• _Exercise details_:
Copy out exactly the lines from the line containing "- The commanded" to the end of the listing.

• _Supplied information_:
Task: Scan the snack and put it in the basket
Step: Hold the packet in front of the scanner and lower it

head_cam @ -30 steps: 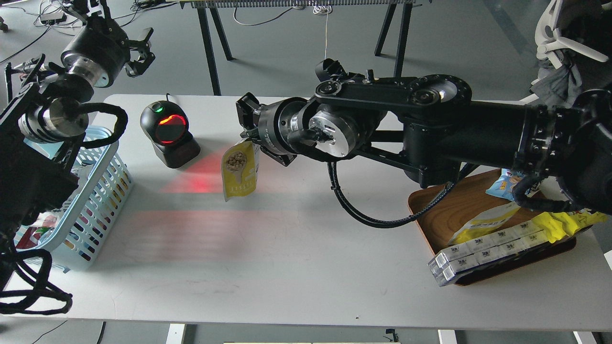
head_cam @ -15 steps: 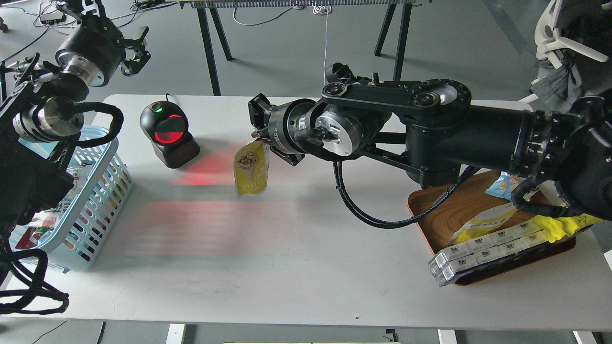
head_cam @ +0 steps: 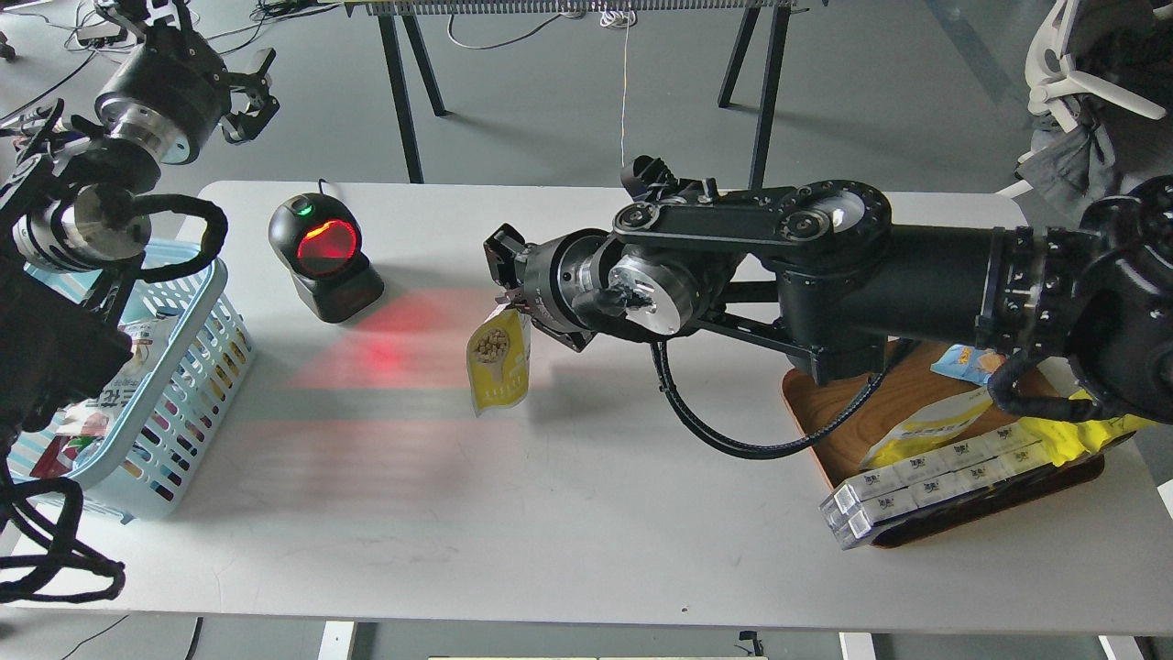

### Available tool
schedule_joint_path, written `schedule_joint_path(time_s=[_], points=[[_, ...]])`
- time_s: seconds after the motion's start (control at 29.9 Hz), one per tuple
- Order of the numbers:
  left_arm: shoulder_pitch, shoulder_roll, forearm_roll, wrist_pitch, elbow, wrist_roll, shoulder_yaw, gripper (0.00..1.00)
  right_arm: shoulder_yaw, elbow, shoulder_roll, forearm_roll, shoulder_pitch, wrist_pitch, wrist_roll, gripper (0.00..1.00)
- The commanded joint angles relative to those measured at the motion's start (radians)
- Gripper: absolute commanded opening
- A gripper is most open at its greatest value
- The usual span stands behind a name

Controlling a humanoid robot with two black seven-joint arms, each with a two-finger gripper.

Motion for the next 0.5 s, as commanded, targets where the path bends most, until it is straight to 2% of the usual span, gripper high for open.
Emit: schedule_joint_path(time_s=[0.0, 0.4, 0.47], points=[[0.000, 0.000, 0.001, 0.000, 0.000, 0.000, 0.000, 1.00, -0.012, 0.025, 0.000, -0.008, 0.000, 0.000, 0.000, 0.00], [0.000, 0.000, 0.000, 0.001, 0.000, 0.000, 0.000, 1.00, -0.077, 0.076, -0.031, -0.014, 0.001, 0.001, 0.000, 0.01], [0.000, 0.000, 0.001, 0.001, 0.000, 0.000, 0.000, 1.00, -0.078, 0.076, -0.032, -0.014, 0.003, 0.001, 0.000, 0.04]])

• _Answer for the task_:
- The commanded joint angles relative to those measured at the motion's start (radians)
- Gripper: absolute commanded opening
- A gripper is most open at its greatest value
- The usual span stands behind a name

Controlling a humanoid robot with two black seven-joint arms, each with a two-finger gripper.

Motion for the next 0.5 s, as commanded, targets where the path bends most, until it is straight to 2% of the usual span, gripper high for open.
Emit: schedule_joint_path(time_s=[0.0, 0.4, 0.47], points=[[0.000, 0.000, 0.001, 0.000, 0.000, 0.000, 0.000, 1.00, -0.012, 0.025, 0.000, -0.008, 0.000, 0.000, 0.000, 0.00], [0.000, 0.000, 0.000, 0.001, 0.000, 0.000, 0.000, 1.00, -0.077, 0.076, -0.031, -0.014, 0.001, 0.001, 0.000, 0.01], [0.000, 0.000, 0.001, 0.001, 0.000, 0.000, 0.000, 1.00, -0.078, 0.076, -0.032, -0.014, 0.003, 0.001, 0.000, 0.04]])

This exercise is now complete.